_Exercise description_.
Using the listing below, return each line exactly as it reads.

______________________________

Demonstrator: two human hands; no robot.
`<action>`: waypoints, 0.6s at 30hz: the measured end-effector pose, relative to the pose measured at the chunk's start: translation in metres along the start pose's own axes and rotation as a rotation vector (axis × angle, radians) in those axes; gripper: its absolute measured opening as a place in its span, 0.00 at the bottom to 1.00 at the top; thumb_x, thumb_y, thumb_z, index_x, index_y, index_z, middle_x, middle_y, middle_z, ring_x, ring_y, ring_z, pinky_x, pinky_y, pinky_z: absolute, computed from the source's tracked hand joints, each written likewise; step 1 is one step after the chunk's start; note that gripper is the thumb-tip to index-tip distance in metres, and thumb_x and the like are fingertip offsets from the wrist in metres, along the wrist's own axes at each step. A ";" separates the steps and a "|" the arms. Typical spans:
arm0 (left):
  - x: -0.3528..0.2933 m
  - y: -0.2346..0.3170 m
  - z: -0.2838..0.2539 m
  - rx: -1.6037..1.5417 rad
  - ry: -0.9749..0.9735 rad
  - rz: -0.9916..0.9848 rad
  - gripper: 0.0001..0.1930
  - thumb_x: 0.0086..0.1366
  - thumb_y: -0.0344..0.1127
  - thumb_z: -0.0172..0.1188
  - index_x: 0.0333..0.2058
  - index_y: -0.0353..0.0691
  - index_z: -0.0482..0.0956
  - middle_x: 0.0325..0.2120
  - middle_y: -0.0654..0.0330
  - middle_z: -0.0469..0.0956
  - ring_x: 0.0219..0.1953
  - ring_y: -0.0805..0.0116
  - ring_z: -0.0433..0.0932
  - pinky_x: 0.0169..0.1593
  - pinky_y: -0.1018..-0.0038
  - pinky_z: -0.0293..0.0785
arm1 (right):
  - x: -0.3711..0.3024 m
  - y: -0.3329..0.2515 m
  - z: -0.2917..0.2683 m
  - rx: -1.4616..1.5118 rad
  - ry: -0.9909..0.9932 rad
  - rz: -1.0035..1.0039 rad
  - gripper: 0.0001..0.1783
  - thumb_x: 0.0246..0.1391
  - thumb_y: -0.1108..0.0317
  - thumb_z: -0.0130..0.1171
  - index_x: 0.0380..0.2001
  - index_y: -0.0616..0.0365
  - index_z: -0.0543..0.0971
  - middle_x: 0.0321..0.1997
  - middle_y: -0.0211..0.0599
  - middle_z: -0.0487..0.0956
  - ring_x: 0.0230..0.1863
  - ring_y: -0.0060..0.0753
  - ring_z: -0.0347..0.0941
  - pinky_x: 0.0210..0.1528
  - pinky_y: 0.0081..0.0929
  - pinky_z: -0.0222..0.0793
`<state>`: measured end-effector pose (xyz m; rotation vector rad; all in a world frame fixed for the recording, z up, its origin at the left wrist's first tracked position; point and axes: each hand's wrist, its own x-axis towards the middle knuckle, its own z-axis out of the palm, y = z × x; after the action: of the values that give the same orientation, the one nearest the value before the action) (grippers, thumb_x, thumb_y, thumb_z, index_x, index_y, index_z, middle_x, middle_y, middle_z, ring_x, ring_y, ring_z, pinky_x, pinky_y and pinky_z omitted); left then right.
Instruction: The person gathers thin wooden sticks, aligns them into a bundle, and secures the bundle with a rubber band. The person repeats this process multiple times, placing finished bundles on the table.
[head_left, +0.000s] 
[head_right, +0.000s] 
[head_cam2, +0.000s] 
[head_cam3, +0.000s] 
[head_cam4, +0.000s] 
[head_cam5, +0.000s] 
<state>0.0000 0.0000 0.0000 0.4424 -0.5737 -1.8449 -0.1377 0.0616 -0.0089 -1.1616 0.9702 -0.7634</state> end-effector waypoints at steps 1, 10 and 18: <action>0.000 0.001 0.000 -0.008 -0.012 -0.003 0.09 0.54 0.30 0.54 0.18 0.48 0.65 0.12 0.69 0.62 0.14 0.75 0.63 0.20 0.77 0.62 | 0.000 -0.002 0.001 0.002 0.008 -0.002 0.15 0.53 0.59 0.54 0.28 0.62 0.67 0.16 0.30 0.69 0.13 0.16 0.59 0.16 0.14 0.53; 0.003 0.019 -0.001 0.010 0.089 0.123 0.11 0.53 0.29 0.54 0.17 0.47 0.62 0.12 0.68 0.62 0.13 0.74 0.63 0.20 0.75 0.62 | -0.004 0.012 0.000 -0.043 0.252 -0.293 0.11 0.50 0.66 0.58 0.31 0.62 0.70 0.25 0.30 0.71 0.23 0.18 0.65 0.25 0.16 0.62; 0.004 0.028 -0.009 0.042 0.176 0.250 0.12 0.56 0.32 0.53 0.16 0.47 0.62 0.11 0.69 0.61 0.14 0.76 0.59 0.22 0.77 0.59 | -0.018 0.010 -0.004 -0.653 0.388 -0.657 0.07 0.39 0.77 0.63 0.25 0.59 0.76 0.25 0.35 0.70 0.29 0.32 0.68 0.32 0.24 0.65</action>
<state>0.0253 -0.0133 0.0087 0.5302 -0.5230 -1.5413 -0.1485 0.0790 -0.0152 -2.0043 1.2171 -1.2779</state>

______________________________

_Expected answer_.
Demonstrator: two human hands; no robot.
`<action>`: waypoints, 0.6s at 30hz: the measured end-effector pose, relative to the pose measured at the chunk's start: translation in metres along the start pose's own axes and rotation as a rotation vector (axis × angle, radians) in those axes; gripper: its absolute measured opening as a place in its span, 0.00 at the bottom to 1.00 at the top; thumb_x, thumb_y, thumb_z, index_x, index_y, index_z, middle_x, middle_y, middle_z, ring_x, ring_y, ring_z, pinky_x, pinky_y, pinky_z: absolute, computed from the source's tracked hand joints, each written likewise; step 1 is one step after the chunk's start; note that gripper is the thumb-tip to index-tip distance in metres, and thumb_x and the like are fingertip offsets from the wrist in metres, along the wrist's own axes at each step. A ";" separates the steps and a "|" the arms. Typical spans:
arm0 (left):
  - x: -0.3528..0.2933 m
  - y: -0.2346..0.3170 m
  - z: -0.2838..0.2539 m
  - rx: -1.6037..1.5417 rad
  - ry: -0.9749..0.9735 rad
  - rz: -0.9916..0.9848 rad
  - gripper: 0.0001..0.1930
  - thumb_x: 0.0086..0.1366
  - thumb_y: -0.0344..0.1127
  - thumb_z: -0.0172..0.1188
  - index_x: 0.0333..0.2058
  - index_y: -0.0353..0.0691
  - index_z: -0.0482..0.0956
  - middle_x: 0.0325..0.2120
  - middle_y: -0.0654..0.0330
  - middle_z: -0.0469..0.0956
  - ring_x: 0.0219..0.1953
  - ring_y: -0.0805..0.0116
  - ring_z: -0.0433..0.0932
  - pinky_x: 0.0169..0.1593
  - pinky_y: -0.1018..-0.0038
  - pinky_z: -0.0293..0.0785
arm1 (right):
  - x: -0.3711..0.3024 m
  - y: -0.3329..0.2515 m
  - z: -0.2917..0.2683 m
  - rx: -1.4616..1.5118 rad
  - ry: -0.9909..0.9932 rad
  - rz: -1.0035..1.0039 rad
  - gripper: 0.0001..0.1783
  - thumb_x: 0.0246..0.1391
  - thumb_y: -0.1108..0.0317
  - thumb_z: -0.0130..0.1171
  - index_x: 0.0380..0.2001
  - index_y: -0.0616..0.0365
  - index_z: -0.0543..0.0971
  - middle_x: 0.0321..0.1997
  - middle_y: -0.0211..0.0599
  - middle_z: -0.0487..0.0956
  - ring_x: 0.0230..0.1863
  - ring_y: -0.0060..0.0753
  - ring_z: -0.0347..0.0941
  - pinky_x: 0.0210..0.1528
  - pinky_y: 0.0081..0.0929
  - pinky_z: -0.0222..0.0793
`<state>`: measured end-effector pose (xyz m; rotation vector rad; all in a world frame fixed for the recording, z up, its origin at the left wrist's first tracked position; point and axes: each hand's wrist, its own x-axis towards the middle knuckle, its own z-axis out of the palm, y = z × x; after the action: of the values that give the same orientation, the one nearest the value before the action) (grippers, thumb_x, thumb_y, thumb_z, index_x, index_y, index_z, middle_x, middle_y, middle_z, ring_x, ring_y, ring_z, pinky_x, pinky_y and pinky_z omitted); left then right.
Instruction: The person gathers thin wooden sticks, aligns them into a bundle, and secures the bundle with a rubber band. The person repeats this process multiple times, placing finished bundles on the table.
[head_left, +0.000s] 
[head_right, +0.000s] 
[head_cam2, +0.000s] 
[head_cam3, +0.000s] 
[head_cam4, +0.000s] 
[head_cam5, +0.000s] 
<state>0.0000 0.0000 0.0000 0.4424 -0.5737 -1.8449 -0.1377 0.0616 -0.0089 -1.1616 0.9702 -0.7634</state> end-effector waypoints at steps 1, 10 and 18: <action>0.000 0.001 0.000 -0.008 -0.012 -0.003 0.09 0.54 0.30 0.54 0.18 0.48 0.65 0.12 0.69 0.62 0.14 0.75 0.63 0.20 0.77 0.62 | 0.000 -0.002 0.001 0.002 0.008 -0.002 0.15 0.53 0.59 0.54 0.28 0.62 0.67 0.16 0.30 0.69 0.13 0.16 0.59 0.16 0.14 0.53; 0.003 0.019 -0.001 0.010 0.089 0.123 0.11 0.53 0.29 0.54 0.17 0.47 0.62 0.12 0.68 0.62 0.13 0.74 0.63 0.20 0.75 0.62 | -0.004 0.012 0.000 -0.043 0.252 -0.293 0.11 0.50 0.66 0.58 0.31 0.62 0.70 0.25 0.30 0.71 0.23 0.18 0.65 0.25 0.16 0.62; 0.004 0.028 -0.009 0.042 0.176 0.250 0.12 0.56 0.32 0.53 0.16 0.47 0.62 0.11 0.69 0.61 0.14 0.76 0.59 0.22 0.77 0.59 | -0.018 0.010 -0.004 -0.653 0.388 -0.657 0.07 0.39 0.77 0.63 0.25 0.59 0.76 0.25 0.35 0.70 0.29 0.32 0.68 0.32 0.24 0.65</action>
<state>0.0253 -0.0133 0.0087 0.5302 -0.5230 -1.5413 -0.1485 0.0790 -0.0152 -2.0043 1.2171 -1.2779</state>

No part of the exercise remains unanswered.